■ **Data shown**
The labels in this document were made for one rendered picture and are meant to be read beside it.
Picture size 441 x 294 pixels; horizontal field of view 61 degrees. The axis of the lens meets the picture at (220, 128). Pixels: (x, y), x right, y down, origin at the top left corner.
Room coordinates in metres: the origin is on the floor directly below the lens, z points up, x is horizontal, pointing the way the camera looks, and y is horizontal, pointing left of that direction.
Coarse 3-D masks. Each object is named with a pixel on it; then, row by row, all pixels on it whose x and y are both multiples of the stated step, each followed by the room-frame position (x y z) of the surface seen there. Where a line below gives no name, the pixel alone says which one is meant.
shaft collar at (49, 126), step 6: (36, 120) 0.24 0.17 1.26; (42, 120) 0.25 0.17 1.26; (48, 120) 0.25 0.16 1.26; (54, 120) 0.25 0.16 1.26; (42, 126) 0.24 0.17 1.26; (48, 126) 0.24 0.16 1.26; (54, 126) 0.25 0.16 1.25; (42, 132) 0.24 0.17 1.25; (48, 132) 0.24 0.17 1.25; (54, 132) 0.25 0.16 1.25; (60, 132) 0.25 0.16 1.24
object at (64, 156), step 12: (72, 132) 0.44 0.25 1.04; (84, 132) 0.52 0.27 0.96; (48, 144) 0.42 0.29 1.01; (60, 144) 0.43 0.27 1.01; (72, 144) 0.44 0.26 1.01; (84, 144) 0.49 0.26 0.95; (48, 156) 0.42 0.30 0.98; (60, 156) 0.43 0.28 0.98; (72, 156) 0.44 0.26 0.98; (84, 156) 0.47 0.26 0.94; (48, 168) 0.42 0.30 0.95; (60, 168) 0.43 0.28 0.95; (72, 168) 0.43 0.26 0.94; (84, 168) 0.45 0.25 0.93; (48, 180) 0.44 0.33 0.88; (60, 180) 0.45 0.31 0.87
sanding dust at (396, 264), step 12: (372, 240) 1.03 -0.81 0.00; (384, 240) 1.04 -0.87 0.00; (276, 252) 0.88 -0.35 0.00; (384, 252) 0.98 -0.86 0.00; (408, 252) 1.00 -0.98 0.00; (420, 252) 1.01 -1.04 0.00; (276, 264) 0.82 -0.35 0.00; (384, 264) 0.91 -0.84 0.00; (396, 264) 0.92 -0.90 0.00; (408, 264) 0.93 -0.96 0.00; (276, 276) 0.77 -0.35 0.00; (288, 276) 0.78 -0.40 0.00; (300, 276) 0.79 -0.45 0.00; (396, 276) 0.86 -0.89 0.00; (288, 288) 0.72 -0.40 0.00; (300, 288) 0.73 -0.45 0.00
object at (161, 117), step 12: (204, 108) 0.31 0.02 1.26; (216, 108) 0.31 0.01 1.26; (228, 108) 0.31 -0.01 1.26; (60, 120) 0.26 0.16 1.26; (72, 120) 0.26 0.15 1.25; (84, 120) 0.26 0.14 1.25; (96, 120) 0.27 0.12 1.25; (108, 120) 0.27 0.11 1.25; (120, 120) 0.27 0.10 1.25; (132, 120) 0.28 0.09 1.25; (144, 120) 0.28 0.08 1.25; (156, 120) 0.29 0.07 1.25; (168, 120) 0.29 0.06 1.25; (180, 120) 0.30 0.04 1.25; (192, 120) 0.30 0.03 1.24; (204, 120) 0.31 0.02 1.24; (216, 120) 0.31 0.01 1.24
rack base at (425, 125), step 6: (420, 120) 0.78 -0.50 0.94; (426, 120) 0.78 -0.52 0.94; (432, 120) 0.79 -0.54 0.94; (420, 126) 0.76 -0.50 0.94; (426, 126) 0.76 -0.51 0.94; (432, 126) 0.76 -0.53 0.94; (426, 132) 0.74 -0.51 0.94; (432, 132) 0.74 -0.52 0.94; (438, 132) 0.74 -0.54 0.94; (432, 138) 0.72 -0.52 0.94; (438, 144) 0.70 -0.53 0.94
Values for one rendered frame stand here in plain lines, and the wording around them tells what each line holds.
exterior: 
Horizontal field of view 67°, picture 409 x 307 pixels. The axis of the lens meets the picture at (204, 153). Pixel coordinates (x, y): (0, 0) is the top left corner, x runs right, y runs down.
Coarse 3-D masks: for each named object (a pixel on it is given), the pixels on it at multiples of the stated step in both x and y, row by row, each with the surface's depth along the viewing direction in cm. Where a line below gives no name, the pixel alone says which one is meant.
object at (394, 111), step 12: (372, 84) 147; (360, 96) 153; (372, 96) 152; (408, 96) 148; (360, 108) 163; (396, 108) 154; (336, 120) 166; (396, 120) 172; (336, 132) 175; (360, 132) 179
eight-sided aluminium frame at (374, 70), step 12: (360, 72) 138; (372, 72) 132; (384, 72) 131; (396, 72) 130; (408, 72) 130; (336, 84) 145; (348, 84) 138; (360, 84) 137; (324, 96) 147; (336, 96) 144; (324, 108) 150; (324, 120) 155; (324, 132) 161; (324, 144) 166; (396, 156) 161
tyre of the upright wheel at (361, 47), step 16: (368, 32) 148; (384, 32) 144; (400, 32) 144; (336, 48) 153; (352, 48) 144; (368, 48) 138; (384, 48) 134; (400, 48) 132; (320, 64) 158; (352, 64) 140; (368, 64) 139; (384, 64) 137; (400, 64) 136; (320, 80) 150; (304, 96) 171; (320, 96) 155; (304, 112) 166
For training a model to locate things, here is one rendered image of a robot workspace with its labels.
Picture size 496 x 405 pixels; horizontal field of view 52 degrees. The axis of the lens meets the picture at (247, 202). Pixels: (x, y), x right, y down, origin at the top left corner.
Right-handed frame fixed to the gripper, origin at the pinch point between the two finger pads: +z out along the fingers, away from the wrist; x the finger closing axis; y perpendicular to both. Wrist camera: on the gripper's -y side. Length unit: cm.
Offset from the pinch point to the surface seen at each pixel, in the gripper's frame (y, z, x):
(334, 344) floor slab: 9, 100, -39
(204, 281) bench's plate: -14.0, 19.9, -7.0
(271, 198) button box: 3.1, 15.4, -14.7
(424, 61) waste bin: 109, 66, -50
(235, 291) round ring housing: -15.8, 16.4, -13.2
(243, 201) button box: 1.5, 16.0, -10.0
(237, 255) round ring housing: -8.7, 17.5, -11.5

---

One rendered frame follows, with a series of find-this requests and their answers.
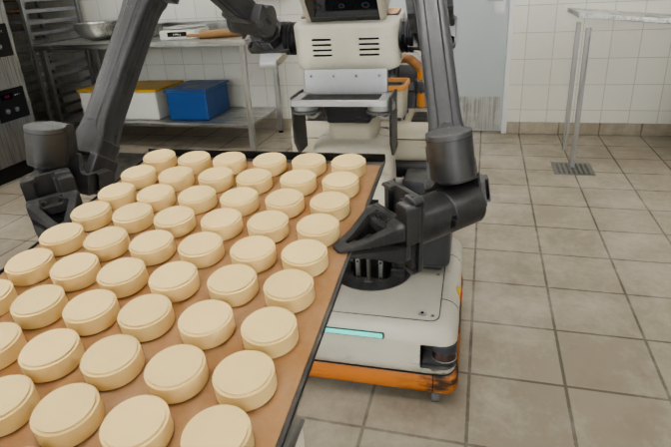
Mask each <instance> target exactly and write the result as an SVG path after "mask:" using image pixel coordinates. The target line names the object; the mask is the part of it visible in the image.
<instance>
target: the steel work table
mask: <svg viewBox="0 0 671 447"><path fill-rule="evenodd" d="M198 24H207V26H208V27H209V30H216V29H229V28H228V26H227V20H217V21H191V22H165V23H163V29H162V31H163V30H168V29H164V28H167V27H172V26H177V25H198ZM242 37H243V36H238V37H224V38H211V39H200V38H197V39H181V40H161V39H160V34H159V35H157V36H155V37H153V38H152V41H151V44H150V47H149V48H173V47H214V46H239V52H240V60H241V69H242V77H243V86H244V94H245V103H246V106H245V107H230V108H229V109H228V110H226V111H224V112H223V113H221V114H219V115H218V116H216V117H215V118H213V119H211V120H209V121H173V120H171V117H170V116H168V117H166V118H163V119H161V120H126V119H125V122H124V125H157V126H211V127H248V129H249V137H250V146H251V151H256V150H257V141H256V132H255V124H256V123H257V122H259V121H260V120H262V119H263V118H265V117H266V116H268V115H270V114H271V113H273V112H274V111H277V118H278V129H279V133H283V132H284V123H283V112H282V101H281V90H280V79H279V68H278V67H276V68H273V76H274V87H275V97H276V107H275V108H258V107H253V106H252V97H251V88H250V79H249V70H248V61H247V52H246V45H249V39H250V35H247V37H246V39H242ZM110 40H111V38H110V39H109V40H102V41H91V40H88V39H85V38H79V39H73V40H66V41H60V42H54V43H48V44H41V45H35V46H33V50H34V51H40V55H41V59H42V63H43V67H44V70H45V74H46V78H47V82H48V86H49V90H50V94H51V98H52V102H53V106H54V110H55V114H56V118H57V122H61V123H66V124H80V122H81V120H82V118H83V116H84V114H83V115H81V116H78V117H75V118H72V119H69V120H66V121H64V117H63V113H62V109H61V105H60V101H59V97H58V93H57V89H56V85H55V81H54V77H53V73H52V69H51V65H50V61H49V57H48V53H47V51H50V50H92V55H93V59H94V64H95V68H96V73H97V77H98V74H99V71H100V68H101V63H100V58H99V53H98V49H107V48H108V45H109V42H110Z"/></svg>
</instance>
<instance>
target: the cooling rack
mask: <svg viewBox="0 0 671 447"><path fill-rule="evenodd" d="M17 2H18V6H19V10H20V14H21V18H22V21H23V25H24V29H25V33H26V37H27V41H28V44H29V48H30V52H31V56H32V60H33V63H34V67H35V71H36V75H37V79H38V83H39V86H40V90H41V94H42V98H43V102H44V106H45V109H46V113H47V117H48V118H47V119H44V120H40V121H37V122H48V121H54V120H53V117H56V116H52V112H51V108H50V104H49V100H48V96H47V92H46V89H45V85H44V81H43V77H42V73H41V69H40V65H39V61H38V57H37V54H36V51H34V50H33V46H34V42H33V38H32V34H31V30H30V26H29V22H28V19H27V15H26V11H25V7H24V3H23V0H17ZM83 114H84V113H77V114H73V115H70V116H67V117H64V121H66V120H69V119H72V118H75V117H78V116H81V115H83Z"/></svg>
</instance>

■ **Required action**
Wherever a line in the records contains the word "labels", copy that line.

■ **Result**
The labels in this document were made for one rendered picture and are meant to be read beside it.
For training a model to locate things, here is one rendered image of a robot workspace with its labels.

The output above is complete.